Mais un coquetage d’amitié entre un homme et une femme est toujours le prélude inquiet d’un sentiment plus ardent. Cette inquiétude est délicieuse. On s’y abandonne sans prendre garde au péril. On s’endort dans ce délice. Et, un beau jour, on se réveille amoureux. C’est ce qui arrive aux deux héros du Triomphe de l’Amour. Cette comédie longuement mythologique et dont les péripéties sont d’une rare incohérence, s’achève en une analyse morale dont la finesse est exquise. Si l’action de cette pièce est languissante, le dialogue a une saveur dont il faut savourer la délicatesse. Il n’est pas jusqu’au philosophe qui, vers la fin de la pièce, ne devienne amusant, lorsque l’amour de ses deux jeunes gens l’induit en des scènes de jalousie et de regret. Ce marivaudage en trois actes semble être parfois un commentaire lointain de ce lai d’Aristote, dont tout le moyen âge s’est égayé si franchement, et où l’on voit le philosophe de Stagire, mené en bride et à coups de houssine par une jolie fille aux tresses blondes.

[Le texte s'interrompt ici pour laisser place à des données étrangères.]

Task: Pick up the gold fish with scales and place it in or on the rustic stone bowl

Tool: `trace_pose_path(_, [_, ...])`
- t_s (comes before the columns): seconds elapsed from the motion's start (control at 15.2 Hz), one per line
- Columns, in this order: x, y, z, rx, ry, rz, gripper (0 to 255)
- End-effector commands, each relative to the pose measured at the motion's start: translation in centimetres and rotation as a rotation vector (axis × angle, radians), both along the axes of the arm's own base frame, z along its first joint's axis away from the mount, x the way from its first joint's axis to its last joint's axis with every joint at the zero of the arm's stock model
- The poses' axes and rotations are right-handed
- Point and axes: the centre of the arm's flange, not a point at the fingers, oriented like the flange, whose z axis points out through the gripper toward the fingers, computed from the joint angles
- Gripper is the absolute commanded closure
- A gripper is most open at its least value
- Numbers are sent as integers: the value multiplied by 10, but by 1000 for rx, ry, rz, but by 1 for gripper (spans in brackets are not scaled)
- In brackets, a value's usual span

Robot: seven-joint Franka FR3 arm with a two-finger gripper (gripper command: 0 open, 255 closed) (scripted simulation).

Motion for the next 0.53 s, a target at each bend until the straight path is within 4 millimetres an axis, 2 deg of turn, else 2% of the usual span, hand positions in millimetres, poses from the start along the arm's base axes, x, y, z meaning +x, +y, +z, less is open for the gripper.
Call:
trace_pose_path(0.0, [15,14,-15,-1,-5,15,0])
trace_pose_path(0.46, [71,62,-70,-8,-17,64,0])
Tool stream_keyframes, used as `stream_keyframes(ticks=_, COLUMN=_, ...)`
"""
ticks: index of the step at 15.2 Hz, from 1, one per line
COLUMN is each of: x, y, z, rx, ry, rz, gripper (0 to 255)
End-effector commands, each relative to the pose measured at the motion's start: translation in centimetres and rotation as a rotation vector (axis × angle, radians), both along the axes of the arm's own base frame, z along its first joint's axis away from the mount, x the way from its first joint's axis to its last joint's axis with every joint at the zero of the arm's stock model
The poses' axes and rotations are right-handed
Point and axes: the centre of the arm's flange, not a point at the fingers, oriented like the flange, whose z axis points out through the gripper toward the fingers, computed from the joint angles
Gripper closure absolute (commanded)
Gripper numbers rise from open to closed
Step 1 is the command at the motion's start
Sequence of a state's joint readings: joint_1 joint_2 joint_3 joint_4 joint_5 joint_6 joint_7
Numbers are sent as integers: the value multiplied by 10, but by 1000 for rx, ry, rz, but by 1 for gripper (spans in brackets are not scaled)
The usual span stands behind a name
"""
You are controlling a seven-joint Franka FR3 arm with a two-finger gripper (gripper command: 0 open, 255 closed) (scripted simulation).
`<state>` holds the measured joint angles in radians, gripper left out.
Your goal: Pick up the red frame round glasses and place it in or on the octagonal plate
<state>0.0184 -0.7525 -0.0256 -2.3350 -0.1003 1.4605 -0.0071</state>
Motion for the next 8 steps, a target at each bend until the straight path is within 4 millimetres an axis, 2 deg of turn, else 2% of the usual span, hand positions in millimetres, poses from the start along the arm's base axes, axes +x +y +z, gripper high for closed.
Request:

La morale de ces historiettes sentimentales et discrètement sensuelles est facile à déduire. Marivaux lui-même s’est diverti à la chanter en des couplets menus et grêles dont le refrain ressemble à une ritournelle de Pergolèse ou de Cimarosa :

Vous qui sans cesse à vos fillettes
Tenez de sévères discours (bis),
Mamans, de Terreur où vous êtes
Le dieu d’Amour se rit et se rira toujours (bis).